How to complete this task. Output exactly the lines below, starting with the line that has "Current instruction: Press" and going on through the line that has "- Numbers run", both included, and no other lines.

Dataset content.

┄┄┄┄┄┄┄┄┄┄┄┄┄┄┄┄┄┄┄┄

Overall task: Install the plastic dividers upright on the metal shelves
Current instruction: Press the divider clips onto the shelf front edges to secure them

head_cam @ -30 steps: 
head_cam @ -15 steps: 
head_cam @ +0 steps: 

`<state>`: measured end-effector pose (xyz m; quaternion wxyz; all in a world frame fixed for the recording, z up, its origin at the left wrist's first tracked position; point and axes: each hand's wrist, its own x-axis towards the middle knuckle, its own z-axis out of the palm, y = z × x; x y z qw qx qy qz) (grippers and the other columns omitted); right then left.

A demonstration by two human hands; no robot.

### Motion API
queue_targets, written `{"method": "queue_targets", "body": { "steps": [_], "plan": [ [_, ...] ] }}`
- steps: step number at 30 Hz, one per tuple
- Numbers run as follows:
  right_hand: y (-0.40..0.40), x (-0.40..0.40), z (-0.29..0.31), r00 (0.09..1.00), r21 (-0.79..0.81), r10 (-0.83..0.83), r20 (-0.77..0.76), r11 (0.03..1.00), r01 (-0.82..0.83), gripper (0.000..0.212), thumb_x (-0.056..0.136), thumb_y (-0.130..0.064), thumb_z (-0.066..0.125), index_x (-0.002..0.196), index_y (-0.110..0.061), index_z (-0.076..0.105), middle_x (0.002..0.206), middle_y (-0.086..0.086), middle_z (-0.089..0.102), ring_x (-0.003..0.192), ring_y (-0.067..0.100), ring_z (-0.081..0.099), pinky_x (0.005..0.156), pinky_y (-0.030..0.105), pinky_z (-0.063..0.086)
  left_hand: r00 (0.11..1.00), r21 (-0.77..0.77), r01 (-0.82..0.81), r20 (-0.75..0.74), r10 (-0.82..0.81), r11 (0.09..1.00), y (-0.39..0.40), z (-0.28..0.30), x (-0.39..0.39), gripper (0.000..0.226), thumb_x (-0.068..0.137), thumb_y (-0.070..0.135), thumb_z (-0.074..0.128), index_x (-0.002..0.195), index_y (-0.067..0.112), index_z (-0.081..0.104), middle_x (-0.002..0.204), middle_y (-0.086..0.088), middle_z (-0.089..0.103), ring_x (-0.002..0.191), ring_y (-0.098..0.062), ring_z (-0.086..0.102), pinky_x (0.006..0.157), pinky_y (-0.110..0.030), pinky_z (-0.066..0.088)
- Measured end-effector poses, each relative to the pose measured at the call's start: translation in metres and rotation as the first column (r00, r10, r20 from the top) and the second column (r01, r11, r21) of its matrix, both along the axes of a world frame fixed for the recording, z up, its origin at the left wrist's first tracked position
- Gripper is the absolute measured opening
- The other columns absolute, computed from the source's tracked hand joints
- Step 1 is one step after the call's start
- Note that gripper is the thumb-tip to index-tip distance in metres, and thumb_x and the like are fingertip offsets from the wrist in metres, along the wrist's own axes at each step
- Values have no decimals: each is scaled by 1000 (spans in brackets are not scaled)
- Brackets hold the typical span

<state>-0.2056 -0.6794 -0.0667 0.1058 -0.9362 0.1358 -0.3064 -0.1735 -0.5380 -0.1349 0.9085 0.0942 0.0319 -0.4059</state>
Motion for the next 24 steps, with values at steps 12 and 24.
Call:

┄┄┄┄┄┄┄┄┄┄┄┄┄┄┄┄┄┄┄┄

Task output.
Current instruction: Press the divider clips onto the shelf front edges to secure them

head_cam @ -30 steps: 
head_cam @ -15 steps: 
head_cam @ +0 steps: 

`<state>`: measured end-effector pose (xyz m; quaternion wxyz; all in a world frame fixed for the recording, z up, its origin at the left wrist's first tracked position; point and axes: each hand's wrist, its own x-axis towards the middle knuckle, its own z-axis out of the palm, y = z × x; x y z qw qx qy qz) (grippers and the other columns omitted); right then left.

A demonstration by two human hands; no robot.

### Motion API
queue_targets, written `{"method": "queue_targets", "body": { "steps": [_], "plan": [ [_, ...] ] }}`
- steps: step number at 30 Hz, one per tuple
- Numbers run as follows:

The work on this exercise is finished.